From 6dafe5752147633e863883dfcbe2be5431faa46c Mon Sep 17 00:00:00 2001
From: Arnaud Joly <arnaud.v.joly@gmail.com>
Date: Wed, 10 Jul 2013 16:04:18 +0200
Subject: [PATCH 10/14] TST silence warning

---
 sklearn/metrics/tests/test_metrics.py | 98 ++++++++++++++-------------
 1 file changed, 51 insertions(+), 47 deletions(-)

diff --git a/sklearn/metrics/tests/test_metrics.py b/sklearn/metrics/tests/test_metrics.py
index ea3d2c64c43a2..33c5d9d423f11 100644
--- a/sklearn/metrics/tests/test_metrics.py
+++ b/sklearn/metrics/tests/test_metrics.py
@@ -514,6 +514,8 @@ def test_precision_recall_f_binary_single_class():
     negative class
 
     Such a case may occur with non-stratified cross-validation"""
+    warnings.simplefilter("ignore")
+
     assert_equal(1., precision_score([1, 1], [1, 1]))
     assert_equal(1., recall_score([1, 1], [1, 1]))
     assert_equal(1., f1_score([1, 1], [1, 1]))
@@ -1463,24 +1465,25 @@ def test_precision_recall_f1_score_multilabel_1():
     y_true_bi = lb.transform(y_true_ll)
     y_pred_bi = lb.transform(y_pred_ll)
 
+    warnings.simplefilter("ignore")
+
     for y_true, y_pred in [(y_true_ll, y_pred_ll), (y_true_bi, y_pred_bi)]:
-        with warnings.catch_warnings(True):
 
-            p, r, f, s = precision_recall_fscore_support(y_true, y_pred,
-                                                         average=None)
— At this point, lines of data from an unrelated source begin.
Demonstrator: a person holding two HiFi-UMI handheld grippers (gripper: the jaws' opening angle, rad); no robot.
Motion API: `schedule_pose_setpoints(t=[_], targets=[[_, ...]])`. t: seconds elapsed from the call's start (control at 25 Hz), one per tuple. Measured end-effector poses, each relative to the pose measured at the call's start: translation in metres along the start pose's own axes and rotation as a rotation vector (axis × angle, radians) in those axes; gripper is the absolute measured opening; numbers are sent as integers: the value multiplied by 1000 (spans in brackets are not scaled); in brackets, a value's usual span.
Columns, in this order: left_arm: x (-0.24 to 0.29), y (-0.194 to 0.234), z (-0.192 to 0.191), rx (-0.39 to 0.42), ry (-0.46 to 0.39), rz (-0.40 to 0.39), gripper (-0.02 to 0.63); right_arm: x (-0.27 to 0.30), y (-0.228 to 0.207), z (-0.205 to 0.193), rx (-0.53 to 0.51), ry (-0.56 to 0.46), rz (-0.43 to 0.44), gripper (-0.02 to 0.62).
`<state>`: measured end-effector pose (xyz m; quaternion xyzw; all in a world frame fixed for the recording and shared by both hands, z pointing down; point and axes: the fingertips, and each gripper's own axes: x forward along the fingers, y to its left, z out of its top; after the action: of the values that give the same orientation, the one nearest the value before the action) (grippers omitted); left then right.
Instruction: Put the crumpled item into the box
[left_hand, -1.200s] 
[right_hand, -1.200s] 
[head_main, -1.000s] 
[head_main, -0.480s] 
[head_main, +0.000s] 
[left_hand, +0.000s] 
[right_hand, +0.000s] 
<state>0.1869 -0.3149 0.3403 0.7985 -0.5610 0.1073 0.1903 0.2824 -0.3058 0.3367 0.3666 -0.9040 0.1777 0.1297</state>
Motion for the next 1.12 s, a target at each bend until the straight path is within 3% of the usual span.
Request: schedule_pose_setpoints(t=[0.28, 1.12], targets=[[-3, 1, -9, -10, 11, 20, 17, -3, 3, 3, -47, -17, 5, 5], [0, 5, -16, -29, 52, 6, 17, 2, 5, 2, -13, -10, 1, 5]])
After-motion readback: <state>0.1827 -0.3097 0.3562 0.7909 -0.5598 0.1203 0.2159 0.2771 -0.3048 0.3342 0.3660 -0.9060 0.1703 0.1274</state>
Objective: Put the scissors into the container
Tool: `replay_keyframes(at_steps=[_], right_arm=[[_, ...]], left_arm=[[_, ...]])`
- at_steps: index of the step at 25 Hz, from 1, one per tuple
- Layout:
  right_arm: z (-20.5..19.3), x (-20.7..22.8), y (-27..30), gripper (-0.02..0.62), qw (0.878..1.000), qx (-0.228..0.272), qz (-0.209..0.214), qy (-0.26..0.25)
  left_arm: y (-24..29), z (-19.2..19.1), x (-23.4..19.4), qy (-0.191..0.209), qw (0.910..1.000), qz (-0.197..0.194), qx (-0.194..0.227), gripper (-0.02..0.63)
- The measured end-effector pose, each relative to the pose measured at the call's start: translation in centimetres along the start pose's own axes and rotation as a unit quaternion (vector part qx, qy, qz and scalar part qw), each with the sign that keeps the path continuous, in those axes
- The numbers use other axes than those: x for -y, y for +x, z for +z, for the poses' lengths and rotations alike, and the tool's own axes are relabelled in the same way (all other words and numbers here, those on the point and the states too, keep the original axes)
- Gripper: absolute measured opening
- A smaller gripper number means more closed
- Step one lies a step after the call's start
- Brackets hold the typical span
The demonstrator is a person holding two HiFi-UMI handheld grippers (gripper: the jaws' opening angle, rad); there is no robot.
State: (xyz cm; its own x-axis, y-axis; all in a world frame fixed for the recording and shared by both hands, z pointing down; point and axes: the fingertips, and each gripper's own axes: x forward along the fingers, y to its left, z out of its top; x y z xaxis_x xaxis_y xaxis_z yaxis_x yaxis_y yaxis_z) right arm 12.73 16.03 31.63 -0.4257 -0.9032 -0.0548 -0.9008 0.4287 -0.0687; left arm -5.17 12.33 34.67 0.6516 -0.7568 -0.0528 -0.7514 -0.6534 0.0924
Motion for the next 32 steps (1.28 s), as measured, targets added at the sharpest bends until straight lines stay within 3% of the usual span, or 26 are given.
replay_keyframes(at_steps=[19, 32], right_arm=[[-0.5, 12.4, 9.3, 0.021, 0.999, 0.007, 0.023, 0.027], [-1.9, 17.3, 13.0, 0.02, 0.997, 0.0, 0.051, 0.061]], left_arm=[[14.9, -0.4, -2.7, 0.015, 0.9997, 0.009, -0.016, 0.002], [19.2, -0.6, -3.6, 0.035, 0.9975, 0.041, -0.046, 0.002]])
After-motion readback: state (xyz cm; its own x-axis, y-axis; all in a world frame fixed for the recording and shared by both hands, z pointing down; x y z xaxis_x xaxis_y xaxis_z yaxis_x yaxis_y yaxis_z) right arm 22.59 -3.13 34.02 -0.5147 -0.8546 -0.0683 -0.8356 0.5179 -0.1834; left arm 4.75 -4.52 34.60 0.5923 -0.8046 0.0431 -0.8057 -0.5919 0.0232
-            #tp = [0, 1, 1, 0]
-            #fn = [1, 0, 0, 1]
-            #fp = [1, 1, 0, 0]
-            # Check per class
+        p, r, f, s = precision_recall_fscore_support(y_true, y_pred,
+                                                     average=None)
+        #tp = [0, 1, 1, 0]
+        #fn = [1, 0, 0, 1]
+        #fp = [1, 1, 0, 0]
+        # Check per class
 
-            assert_array_almost_equal(p, [0.0, 0.5, 1.0, 0.0], 2)
-            assert_array_almost_equal(r, [0.0, 1.0, 1.0, 0.0], 2)
-            assert_array_almost_equal(f, [0.0, 1 / 1.5, 1, 0.0], 2)
-            assert_array_almost_equal(s, [1, 1, 1, 1], 2)
+        assert_array_almost_equal(p, [0.0, 0.5, 1.0, 0.0], 2)
+        assert_array_almost_equal(r, [0.0, 1.0, 1.0, 0.0], 2)
+        assert_array_almost_equal(f, [0.0, 1 / 1.5, 1, 0.0], 2)
+        assert_array_almost_equal(s, [1, 1, 1, 1], 2)
 
-            f2 = fbeta_score(y_true, y_pred, beta=2, average=None)
-            support = s
-            assert_array_almost_equal(f2, [0, 0.83, 1, 0], 2)
+        f2 = fbeta_score(y_true, y_pred, beta=2, average=None)
+        support = s
+        assert_array_almost_equal(f2, [0, 0.83, 1, 0], 2)
 
         # Check macro
         p, r, f, s = precision_recall_fscore_support(y_true, y_pred,
@@ -1540,22 +1543,23 @@ def test_precision_recall_f1_score_multilabel_2():
     y_true_bi = lb.transform(y_true_ll)
     y_pred_bi = lb.transform(y_pred_ll)
 
+    warnings.simplefilter("ignore")
+
     for y_true, y_pred in [(y_true_ll, y_pred_ll), (y_true_bi, y_pred_bi)]:
         # tp = [ 0.  1.  0.  0.]
         # fp = [ 1.  0.  0.  2.]
         # fn = [ 1.  1.  1.  0.]
 
-        with warnings.catch_warnings(True):
-            p, r, f, s = precision_recall_fscore_support(y_true, y_pred,
-                                                         average=None)
-            assert_array_almost_equal(p, [0.0, 1.0, 0.0, 0.0], 2)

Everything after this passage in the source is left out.